Rowan saltó hacia delante y la agarró del brazo. La sacudió con violencia.
—¡Habla! —gritó—. ¡Sheba!
La boca abierta empezó a moverse. El poema entrecortado se inició.
Bajo dulces apariencias, el mal abrasa,
y la vieja rueda poco a poco gira.
Los mismos errores
el mismo orgullo de siempre
la armadura inestimable descartada.
El enemigo secreto está aquí.
Se oculta en la oscuridad
¡id con cuidado, idiotas!
Pues día a día su poder aumenta
y cuando por fin muestre su rostro
el pasado y el presente se reunirán:
el círculo del mal se cerrará…
La voz se transformó en un sonoro gruñido.

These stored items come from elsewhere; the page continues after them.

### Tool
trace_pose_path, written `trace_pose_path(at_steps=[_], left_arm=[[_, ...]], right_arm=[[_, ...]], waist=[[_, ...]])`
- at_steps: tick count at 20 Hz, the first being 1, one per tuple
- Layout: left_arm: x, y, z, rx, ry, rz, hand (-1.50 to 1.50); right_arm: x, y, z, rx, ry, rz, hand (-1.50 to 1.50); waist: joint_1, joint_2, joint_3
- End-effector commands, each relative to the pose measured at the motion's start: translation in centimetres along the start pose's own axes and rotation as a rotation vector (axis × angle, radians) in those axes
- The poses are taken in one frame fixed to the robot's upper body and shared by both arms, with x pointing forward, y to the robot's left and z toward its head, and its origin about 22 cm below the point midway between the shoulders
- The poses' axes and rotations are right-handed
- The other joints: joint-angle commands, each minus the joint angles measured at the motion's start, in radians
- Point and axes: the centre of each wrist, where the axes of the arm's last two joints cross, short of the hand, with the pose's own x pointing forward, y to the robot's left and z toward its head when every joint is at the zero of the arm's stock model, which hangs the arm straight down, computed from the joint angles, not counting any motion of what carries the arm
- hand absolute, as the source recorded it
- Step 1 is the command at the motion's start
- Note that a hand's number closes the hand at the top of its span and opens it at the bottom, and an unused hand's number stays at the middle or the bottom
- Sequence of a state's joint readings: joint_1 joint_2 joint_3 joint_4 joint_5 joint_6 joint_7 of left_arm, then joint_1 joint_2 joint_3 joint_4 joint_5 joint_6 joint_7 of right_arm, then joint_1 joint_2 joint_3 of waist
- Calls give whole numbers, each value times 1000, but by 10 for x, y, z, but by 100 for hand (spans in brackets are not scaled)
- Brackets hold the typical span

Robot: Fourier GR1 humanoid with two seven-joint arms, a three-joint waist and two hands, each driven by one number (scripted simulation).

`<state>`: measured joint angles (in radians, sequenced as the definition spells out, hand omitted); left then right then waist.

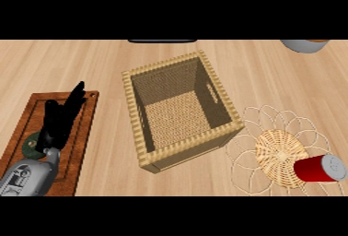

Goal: Pick the can from the placemat and place it in the basket

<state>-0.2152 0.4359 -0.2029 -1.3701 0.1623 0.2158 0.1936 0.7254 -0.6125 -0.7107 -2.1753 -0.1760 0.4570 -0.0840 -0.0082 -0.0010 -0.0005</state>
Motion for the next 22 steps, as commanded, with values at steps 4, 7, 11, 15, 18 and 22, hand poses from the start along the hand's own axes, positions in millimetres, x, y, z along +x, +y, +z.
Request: trace_pose_path(at_steps=[4,7,11,15,18,22], left_arm=[[17,-9,-14,-18,3,9,0],[0,-6,-7,-2,7,-3,0],[20,3,-9,-4,5,-7,0],[14,-17,-13,-3,-11,-1,0],[6,-12,-3,0,-1,-8,0],[-6,10,-6,-6,-6,-3,0]], right_arm=[[-12,39,-14,-54,31,27,-150],[-20,31,-21,-15,20,8,-150],[-41,56,-35,-15,29,-22,-150],[-32,67,-59,-2,17,-14,-150],[-58,70,-50,-7,19,-12,-150],[-51,95,-61,-15,19,3,-150]], waist=[[3,1,1],[4,1,1],[8,1,1],[6,1,1],[5,0,1],[4,1,1]])
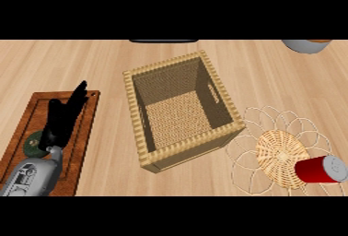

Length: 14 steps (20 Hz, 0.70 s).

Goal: Pick the can from the placemat and place it in the basket

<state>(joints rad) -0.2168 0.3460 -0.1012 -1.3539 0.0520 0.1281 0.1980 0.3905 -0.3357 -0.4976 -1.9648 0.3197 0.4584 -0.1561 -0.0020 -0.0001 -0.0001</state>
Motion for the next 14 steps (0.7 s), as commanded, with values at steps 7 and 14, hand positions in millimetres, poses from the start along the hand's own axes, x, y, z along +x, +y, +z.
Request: trace_pose_path(at_steps=[7,14], left_arm=[[4,-1,-7,-3,-9,4,0],[18,-9,-7,-3,9,12,0]], right_arm=[[12,10,-29,-6,-4,-5,-150],[-5,41,-36,33,4,9,-150]], waist=[[-2,0,0],[-1,0,0]])
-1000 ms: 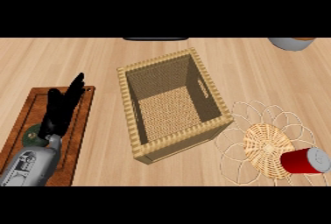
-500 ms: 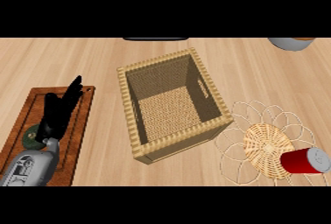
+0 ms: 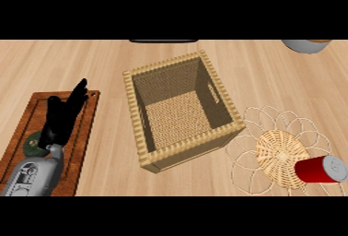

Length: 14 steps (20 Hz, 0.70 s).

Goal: Pick the can from the placemat and place it in the basket

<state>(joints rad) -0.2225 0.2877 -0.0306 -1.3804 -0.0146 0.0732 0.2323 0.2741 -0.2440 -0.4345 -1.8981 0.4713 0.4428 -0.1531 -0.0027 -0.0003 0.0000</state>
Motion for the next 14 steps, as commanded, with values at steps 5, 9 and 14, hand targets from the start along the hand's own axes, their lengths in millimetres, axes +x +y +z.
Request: trace_pose_path(at_steps=[5,9,14], left_arm=[[-6,4,-12,10,5,-12,0],[-25,-8,3,-7,-2,-6,0],[8,11,9,14,-1,-5,0]], right_arm=[[11,24,-15,45,30,-6,-150],[-5,27,-11,67,39,-16,-150],[17,17,-24,44,46,-14,-150]], waist=[[-2,1,0],[-1,0,0],[1,-1,0]])
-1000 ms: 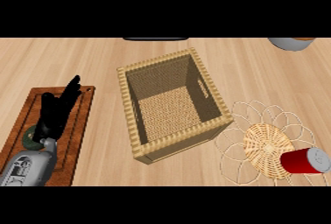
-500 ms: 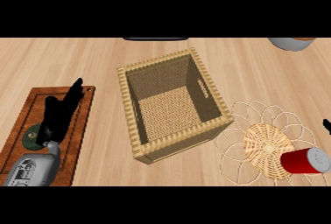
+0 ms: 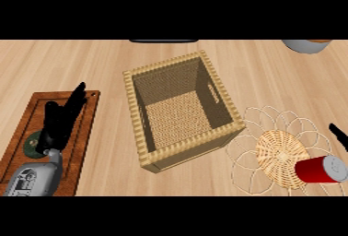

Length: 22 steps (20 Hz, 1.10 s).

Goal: Pick the can from the placemat and place it in the basket

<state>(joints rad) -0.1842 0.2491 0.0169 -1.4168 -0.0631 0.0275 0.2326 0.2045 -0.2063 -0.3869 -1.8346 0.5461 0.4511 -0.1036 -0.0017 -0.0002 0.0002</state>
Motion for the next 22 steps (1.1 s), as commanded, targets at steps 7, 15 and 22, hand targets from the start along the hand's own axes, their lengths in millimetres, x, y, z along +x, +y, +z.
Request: trace_pose_path(at_steps=[7,15,22], left_arm=[[24,1,-2,-8,-12,-16,0],[6,-13,-10,4,-4,-8,0],[19,-23,-13,-95,-60,-39,0]], right_arm=[[-11,20,1,21,-15,29,150],[-5,21,-18,-49,-87,221,150],[98,116,-40,175,-229,475,150]], waist=[[-1,0,0],[-1,0,0],[144,25,-22]])
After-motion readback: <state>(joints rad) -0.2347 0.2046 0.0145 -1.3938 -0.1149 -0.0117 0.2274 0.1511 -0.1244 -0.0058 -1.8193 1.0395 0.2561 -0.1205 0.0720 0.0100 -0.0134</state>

La anciana vaciló. Rowan se tambaleó cuando intentó sujetarla para impedir que se desplomara. Experimentó la sensación de que una mano helada le atenazaba la garganta.
¿Qué significaba aquello? Las palabras de Sheba daban vueltas en su mente mientras buscaba una respuesta.
El verso hablaba de una traición. Y no era una advertencia de cara al futuro. O sí. Rowan contuvo la respiración.
«El enemigo secreto está aquí. El enemigo secreto… está aquí».